What is the implication for learning? The future of the web is to provide a learning environment where learners and content are linked through context and that is persistent regardless of where the learner is operating. This is due in part to the notion of the Internet as an operating system, but also is a result of semantic technologies. There are several hurdles that we need to overcome to make the semantic web a reality, not the least of which is agreement on the language to use for creating context. For example, consider the Dewey Decimal System. What makes the Dewey Decimal System so potent is not the technology used in conjunction with it, but the adoption of it as the standard for cataloguing literary references by libraries across the globe. Once the standard is in place, better and faster tools can be created to facilitate its use. The creation of a Dewey Decimal System for the semantic web will be a long arduous process more so because the initial step is the deconstruction of all information on the web.
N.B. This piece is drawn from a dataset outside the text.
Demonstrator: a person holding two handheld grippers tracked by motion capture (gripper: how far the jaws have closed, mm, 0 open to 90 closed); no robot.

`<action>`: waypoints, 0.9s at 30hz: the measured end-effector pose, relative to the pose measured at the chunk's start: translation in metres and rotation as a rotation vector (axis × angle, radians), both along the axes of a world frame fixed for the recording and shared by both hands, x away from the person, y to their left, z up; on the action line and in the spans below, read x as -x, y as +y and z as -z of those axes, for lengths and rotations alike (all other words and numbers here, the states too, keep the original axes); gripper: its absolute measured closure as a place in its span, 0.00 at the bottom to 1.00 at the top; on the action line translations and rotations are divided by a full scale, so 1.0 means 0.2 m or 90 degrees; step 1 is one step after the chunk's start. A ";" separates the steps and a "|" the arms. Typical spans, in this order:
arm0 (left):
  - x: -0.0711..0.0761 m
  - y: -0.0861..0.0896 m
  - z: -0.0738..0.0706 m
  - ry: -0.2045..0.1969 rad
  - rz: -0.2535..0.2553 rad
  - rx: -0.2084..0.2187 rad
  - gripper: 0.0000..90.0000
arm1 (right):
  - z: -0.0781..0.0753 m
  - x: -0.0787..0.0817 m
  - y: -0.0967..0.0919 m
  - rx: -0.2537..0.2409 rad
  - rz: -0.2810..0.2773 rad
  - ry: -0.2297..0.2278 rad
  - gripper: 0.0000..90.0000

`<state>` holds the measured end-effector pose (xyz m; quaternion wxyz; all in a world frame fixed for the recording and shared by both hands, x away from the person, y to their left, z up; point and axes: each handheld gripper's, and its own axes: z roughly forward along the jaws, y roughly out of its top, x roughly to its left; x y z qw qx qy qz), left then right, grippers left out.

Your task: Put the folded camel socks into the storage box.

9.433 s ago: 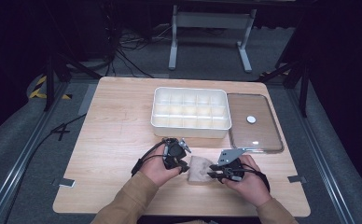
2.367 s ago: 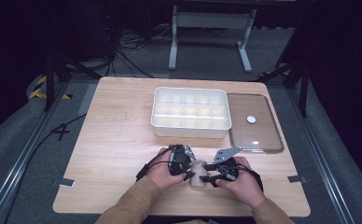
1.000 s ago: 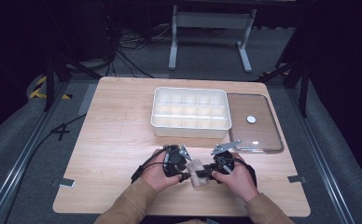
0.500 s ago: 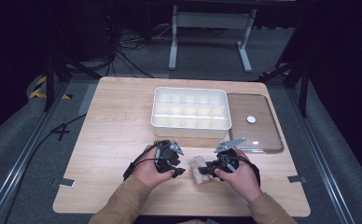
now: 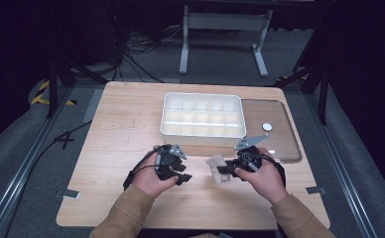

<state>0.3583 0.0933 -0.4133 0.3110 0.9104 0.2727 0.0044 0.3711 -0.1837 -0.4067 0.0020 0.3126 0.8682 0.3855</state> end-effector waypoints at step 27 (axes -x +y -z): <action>-0.02 0.07 -0.04 0.001 -0.005 0.032 0.63 | -0.25 -0.11 -0.09 0.043 0.003 -0.045 0.80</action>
Learning on the semantic web also will require the creation of semantics so that its context can be properly negotiated by CloudBooks. If the learning community can come together and create a globally accepted semantic structure, then both software and hardware can adopt the standard and make use of it. If CloudBooks reaffirm that hardware adaptations are made based on the implementation of standards or software, then they will be able to provide us with the Holy Grail of learning—true just-in-time learning. Learning applications can be built to facilitate this notion and loaded onto our CloudBooks (or mobile phone or PDA).
As learning professionals we need to understand and embrace this evolution. Nothing has ever come close to delivering just-in-time learning like the semantic web promises to do. If learning professionals can rally behind the concept, then the work of creating our Dewey Decimal System for learning content can be achieved.